July 03—July 03, 2022
Performance Onze Roeping, On Joyful Militancy by Mercedes Azpilicueta
Mercedes Azpilicueta, Onze Roeping, on Joyful Militancy
A performative walk
Saturday 2 and Sunday 3 July
Starting point: 17:00 at ROZENSTRAAT- a rose is a rose is a rose
No reservation needed
Women have fought several times in history for the rights of the working class, despite the engendered assumption that they had no contribution to society besides their capacity -and often the obligation- to procreate. During critical situations such as wars and famines where the scarce resources were distributed to the ‘productive’ part of the population, the Jordanese women stood up collectively and plundered food supplies in order to feed their families.
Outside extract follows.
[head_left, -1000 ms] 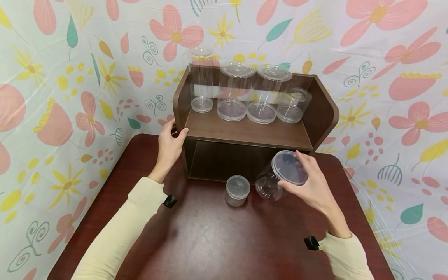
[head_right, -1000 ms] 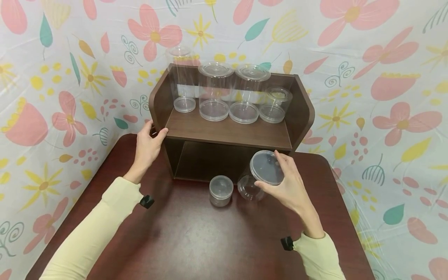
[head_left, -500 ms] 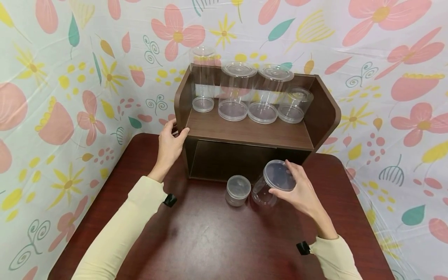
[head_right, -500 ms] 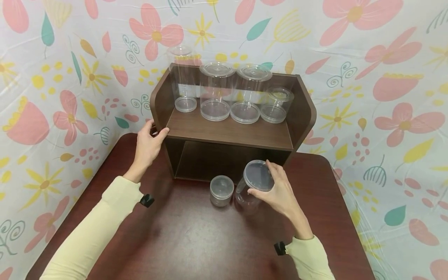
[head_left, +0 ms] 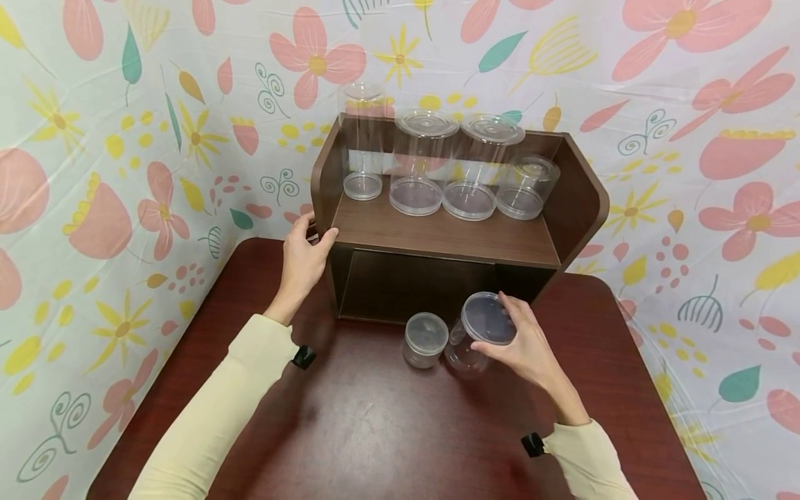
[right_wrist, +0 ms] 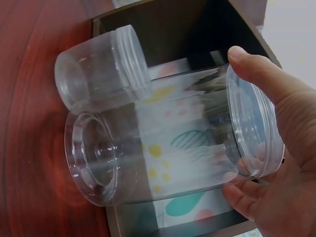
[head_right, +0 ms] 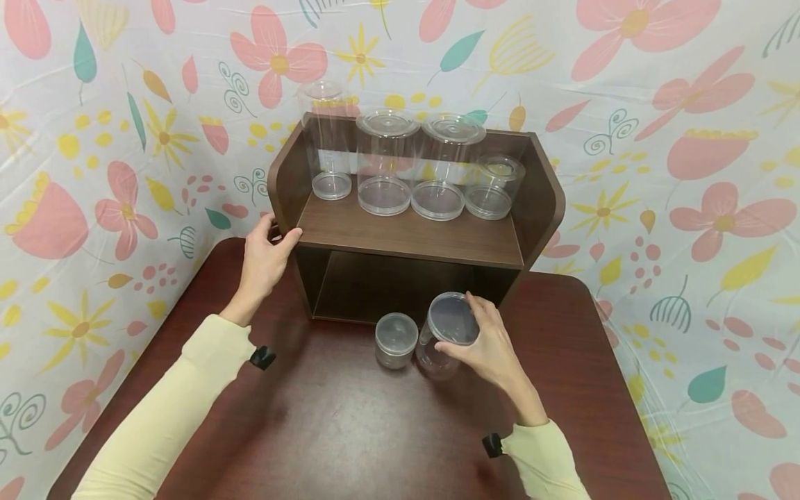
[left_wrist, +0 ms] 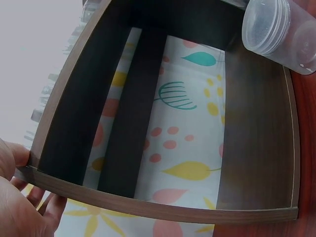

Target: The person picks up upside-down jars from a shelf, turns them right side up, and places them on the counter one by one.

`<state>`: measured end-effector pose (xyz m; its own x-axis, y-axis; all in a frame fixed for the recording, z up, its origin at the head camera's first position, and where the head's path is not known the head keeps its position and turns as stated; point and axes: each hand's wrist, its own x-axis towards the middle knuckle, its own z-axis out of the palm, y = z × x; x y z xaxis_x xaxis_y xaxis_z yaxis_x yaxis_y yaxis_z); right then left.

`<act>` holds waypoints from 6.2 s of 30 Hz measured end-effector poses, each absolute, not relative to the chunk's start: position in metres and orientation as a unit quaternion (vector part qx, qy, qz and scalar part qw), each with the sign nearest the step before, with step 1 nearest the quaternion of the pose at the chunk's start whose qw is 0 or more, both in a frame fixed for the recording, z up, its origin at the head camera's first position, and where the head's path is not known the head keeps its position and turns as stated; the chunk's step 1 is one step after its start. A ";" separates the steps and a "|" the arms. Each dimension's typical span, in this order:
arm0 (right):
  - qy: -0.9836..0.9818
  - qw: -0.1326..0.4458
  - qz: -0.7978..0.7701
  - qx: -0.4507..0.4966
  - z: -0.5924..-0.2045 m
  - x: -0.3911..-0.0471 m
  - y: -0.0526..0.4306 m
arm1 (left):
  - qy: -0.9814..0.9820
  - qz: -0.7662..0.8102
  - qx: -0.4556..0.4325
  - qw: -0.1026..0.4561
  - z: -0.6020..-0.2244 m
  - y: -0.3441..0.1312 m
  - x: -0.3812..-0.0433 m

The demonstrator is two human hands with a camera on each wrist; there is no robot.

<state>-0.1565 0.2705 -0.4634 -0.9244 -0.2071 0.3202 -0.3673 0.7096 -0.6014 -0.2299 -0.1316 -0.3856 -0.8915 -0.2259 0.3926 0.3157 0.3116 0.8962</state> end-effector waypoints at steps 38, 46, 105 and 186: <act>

The resulting jolt was an encouraging example of intersectional solidarity and care for the part of the population facing repression and lack of social justice.
With a focus on the Potato Riots (Aardappeloproer) in
Onze Roeping, on Joyful Militancy was initiated by Mercedes Azpilicueta and ROZENSTRAAT-curator Sjoerd Kloosterhuis in 2019.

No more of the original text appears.